The panel opinion, authored by Judge Leslie H. Southwick, began with the premise that the FAA’s Section 1 residual clause (“other class of workers engaged in foreign or interstate commerce”) should be read narrowly, citing Rojas v. TK Commc’ns., Inc., 87 F.3d 745, 748 (5th Cir. 1996). Indeed, the court found, the exemption should be applicable only to a “class of workers actually engaged in the movement of goods in interstate commerce in the same way that seamen and railroad workers are.” Id. (Emphasis added.) And Circuit City Stores, Inc. v. Adams, 532 U.S. 105, 113, 119 (2001), did not change the general principle that “engaged in … interstate commerce” was to be given a limited construction. Moreover, the Fifth Circuit had already taken the position that the Supreme Court’s interpretation in Circuit City was “fully consistent” with the Rojas opinion.

Key to the panel’s decision was whether the worker had to be engaged in the movement of goods in interstate commerce for the residual exemption to apply. Following Rojas, the panel found it was the applicable standard. See 87 F.3d at 748. Next, the court addressed (and dispensed with) Eastus’ arguments.
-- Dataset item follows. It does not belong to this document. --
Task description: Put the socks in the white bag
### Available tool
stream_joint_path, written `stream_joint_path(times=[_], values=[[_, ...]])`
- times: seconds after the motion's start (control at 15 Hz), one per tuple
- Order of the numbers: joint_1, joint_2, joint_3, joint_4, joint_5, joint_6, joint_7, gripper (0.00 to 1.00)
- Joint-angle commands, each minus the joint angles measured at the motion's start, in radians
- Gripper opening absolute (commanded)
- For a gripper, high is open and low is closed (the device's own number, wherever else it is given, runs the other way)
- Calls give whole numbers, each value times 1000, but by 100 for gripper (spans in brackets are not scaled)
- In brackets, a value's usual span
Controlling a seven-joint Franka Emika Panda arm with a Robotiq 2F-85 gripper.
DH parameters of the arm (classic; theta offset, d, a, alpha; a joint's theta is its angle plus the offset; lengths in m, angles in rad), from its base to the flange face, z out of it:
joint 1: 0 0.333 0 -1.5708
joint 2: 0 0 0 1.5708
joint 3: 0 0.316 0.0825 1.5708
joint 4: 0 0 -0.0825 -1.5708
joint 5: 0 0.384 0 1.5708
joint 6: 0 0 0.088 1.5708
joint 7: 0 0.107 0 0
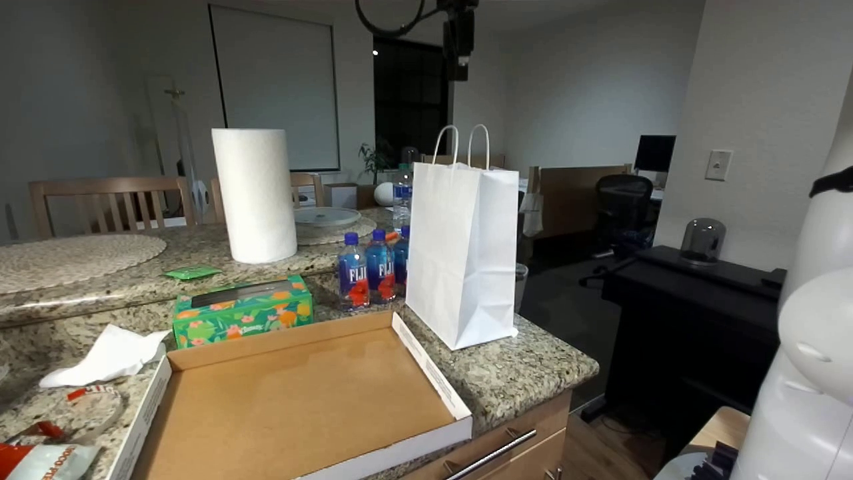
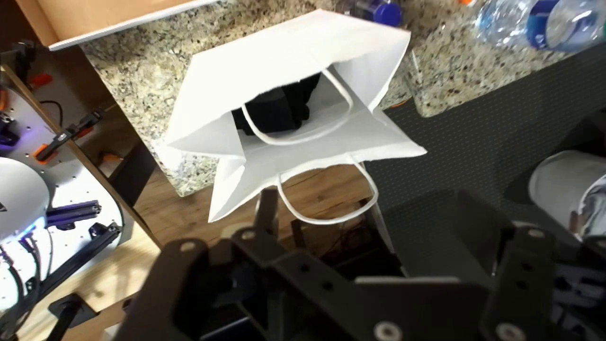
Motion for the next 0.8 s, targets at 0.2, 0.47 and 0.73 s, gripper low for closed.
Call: stream_joint_path(times=[0.2,0.47,0.73], values=[[97,-25,93,155,9,-101,-182,100],[149,13,138,219,40,-128,-292,100],[171,33,159,232,71,-144,-442,100]])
First, Eastus asserted that airline employees were closely related to rail workers since both were subject to the Railway Labor Act’s dispute resolution procedures. See 45 U.S.C. §§ 181-188. But the FAA did not specifically exclude airline employees, and similar dispute resolution procedures didn’t matter. The operative test was “the movement of goods in interstate commerce” like with seamen and rail workers.

Next, Eastus asserted that the district court misunderstood Circuit City as to the “movement of goods” requirement. Yet the panel found Circuit City’s use of the word “goods” was not determinative because that opinion did not overrule the Rojas standard.

Finally, the panel considered the dispositive question of Eastus’ involvement in the movement of goods. As a threshold matter, the court rejected the Eighth Circuit’s multifactor test as only adding “to the complexity of the analysis.” See Lenz v. Yellow Transp., 431 F. 3d 348, 352 (8th Cir. 2005). Focusing on Eastus’ role, the panel found that while airline passengers moved in interstate commerce, her job responsibilities “preceded that movement.”

Just as longshoremen and delivery-truck loaders were not transportation workers under Section 1 (as Eastus conceded), her responsibilities involved loading and unloading airplanes – not the airplane’s movement in interstate commerce. So, the FAA exception did not apply, and arbitration was proper.

The dispute over the FAA exemption is ongoing. Appeals involving the issue are pending before the First, Seventh and Ninth Circuits. See our April 3, 2020 blog article. Presumably, the U.S. Supreme Court ultimately will be called on to resolve the issue. Until then, more cases are likely to arise in the transportation industry, driven in part by disputes over the status of workers as contractors or employees and fueled by the COVID-19 pandemic.

Bottom Line:

The Fifth Circuit found that an airline supervisor who at most loaded and unloaded airplanes did not fall under the FAA exemption.

DISCLAIMER: Because of the generality of this update, the information provided herein may not be applicable in all situations and should not be acted upon without specific legal advice based on particular situations.